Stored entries

○ ○ ○ ○

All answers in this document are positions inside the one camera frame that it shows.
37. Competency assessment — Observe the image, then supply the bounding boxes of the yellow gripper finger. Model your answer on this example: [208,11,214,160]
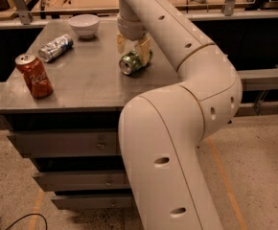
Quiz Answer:
[117,34,126,54]
[135,35,151,66]

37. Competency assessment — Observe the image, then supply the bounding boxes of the silver blue crushed can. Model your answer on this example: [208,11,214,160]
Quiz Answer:
[38,34,73,62]

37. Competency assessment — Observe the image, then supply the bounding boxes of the grey drawer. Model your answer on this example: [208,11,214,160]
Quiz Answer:
[8,129,120,158]
[52,194,132,210]
[33,170,129,192]

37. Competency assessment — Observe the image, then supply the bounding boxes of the top grey drawer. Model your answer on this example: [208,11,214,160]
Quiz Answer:
[8,129,120,158]

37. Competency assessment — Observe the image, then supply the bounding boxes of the grey drawer cabinet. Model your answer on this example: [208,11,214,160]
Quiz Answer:
[0,19,177,198]

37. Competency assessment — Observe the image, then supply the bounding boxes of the white bowl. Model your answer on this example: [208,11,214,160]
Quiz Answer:
[69,14,100,38]

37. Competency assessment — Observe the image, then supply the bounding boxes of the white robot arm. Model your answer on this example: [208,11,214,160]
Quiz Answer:
[119,0,243,230]

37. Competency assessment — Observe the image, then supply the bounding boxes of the green soda can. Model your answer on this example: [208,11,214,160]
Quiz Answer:
[119,50,152,76]

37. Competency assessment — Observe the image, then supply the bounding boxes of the middle grey drawer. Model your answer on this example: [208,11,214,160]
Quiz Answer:
[33,170,129,192]

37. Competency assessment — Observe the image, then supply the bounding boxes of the bottom grey drawer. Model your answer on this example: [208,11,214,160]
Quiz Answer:
[52,194,132,210]

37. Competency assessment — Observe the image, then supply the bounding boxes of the black cable on floor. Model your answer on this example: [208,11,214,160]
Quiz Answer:
[5,213,49,230]

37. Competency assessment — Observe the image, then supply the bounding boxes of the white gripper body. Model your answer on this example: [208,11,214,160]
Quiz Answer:
[117,14,148,41]

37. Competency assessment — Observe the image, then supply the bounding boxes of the grey metal rail post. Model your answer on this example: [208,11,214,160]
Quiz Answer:
[12,0,33,25]
[221,0,236,16]

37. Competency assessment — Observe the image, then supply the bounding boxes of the red soda can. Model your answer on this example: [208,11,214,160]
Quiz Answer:
[15,54,54,99]

○ ○ ○ ○

• **Exercise directions**
For this exercise, transcribe the data above line by line, exactly, with pictures omitted.

• **Answer section**
All answers in this document are positions inside the one camera frame that it shows.
37. Competency assessment — Observe the image, then supply the bounding boxes of the yellow gripper finger. Model your answer on this example: [208,11,214,160]
Quiz Answer:
[117,34,126,54]
[135,35,151,66]

37. Competency assessment — Observe the image, then supply the bounding boxes of the silver blue crushed can. Model your answer on this example: [208,11,214,160]
Quiz Answer:
[38,34,73,62]

37. Competency assessment — Observe the image, then supply the bounding boxes of the grey drawer. Model your answer on this example: [208,11,214,160]
Quiz Answer:
[8,129,120,158]
[52,194,132,210]
[33,170,129,192]

37. Competency assessment — Observe the image, then supply the bounding boxes of the top grey drawer. Model your answer on this example: [208,11,214,160]
Quiz Answer:
[8,129,120,158]

37. Competency assessment — Observe the image, then supply the bounding boxes of the grey drawer cabinet. Model your answer on this example: [208,11,214,160]
Quiz Answer:
[0,19,177,198]

37. Competency assessment — Observe the image, then supply the bounding boxes of the white bowl. Model your answer on this example: [208,11,214,160]
Quiz Answer:
[69,14,100,38]

37. Competency assessment — Observe the image, then supply the bounding boxes of the white robot arm. Model your answer on this example: [208,11,214,160]
Quiz Answer:
[119,0,243,230]

37. Competency assessment — Observe the image, then supply the bounding boxes of the green soda can. Model your answer on this example: [208,11,214,160]
Quiz Answer:
[119,50,152,76]

37. Competency assessment — Observe the image, then supply the bounding boxes of the middle grey drawer. Model your answer on this example: [208,11,214,160]
Quiz Answer:
[33,170,129,192]

37. Competency assessment — Observe the image, then supply the bounding boxes of the bottom grey drawer. Model your answer on this example: [208,11,214,160]
Quiz Answer:
[52,194,132,210]

37. Competency assessment — Observe the image, then supply the bounding boxes of the black cable on floor. Model your answer on this example: [208,11,214,160]
Quiz Answer:
[5,213,49,230]

37. Competency assessment — Observe the image, then supply the bounding boxes of the white gripper body. Model your answer on this example: [208,11,214,160]
Quiz Answer:
[117,14,148,41]

37. Competency assessment — Observe the image, then supply the bounding boxes of the grey metal rail post. Model your answer on this example: [208,11,214,160]
Quiz Answer:
[12,0,33,25]
[221,0,236,16]

37. Competency assessment — Observe the image, then supply the bounding boxes of the red soda can. Model your answer on this example: [208,11,214,160]
Quiz Answer:
[15,54,54,99]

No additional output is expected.